◆ DATA LISTING:
^^^^

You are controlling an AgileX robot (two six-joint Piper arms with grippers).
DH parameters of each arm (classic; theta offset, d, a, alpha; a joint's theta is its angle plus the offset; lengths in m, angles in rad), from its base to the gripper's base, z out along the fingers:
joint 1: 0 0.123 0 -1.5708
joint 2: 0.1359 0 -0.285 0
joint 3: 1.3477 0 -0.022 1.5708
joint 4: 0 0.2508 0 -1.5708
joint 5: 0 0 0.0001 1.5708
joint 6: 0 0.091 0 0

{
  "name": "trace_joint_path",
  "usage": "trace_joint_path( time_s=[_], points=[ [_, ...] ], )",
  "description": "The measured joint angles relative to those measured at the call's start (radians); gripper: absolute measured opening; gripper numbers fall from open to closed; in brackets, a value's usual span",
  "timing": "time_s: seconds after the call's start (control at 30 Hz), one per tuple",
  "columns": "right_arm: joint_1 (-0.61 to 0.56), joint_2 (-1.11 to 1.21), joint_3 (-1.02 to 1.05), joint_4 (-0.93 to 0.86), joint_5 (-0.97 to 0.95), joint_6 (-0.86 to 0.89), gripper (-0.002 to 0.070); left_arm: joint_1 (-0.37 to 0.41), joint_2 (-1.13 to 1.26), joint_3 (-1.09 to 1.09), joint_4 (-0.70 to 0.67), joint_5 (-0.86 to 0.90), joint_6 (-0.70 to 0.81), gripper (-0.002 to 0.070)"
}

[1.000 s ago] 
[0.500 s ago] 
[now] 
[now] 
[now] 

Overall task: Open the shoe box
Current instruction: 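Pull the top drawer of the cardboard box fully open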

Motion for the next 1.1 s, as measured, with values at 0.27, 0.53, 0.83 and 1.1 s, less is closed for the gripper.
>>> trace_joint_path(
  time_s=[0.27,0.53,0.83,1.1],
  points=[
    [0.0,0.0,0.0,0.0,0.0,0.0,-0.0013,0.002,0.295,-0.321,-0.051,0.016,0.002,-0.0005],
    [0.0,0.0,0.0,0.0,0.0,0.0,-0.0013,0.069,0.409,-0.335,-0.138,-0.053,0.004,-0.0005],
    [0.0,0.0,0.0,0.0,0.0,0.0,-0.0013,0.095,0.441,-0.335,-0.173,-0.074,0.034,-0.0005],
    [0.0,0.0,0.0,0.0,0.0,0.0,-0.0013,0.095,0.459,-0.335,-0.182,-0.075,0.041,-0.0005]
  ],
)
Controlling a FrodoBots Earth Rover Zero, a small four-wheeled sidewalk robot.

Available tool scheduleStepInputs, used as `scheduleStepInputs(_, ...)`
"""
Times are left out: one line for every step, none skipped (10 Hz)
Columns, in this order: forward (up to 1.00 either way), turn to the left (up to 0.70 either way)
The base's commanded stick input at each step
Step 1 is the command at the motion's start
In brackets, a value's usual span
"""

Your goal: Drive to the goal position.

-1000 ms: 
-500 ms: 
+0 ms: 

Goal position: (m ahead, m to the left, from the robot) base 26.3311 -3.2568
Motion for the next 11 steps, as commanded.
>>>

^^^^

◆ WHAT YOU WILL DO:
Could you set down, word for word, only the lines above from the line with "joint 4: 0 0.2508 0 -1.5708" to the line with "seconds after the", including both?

◆ YOUR RESPONSE:
joint 4: 0 0.2508 0 -1.5708
joint 5: 0 0 0.0001 1.5708
joint 6: 0 0.091 0 0

{
  "name": "trace_joint_path",
  "usage": "trace_joint_path( time_s=[_], points=[ [_, ...] ], )",
  "description": "The measured joint angles relative to those measured at the call's start (radians); gripper: absolute measured opening; gripper numbers fall from open to closed; in brackets, a value's usual span",
  "timing": "time_s: seconds after the call's start (control at 30 Hz), one per tuple",

No additional output is required.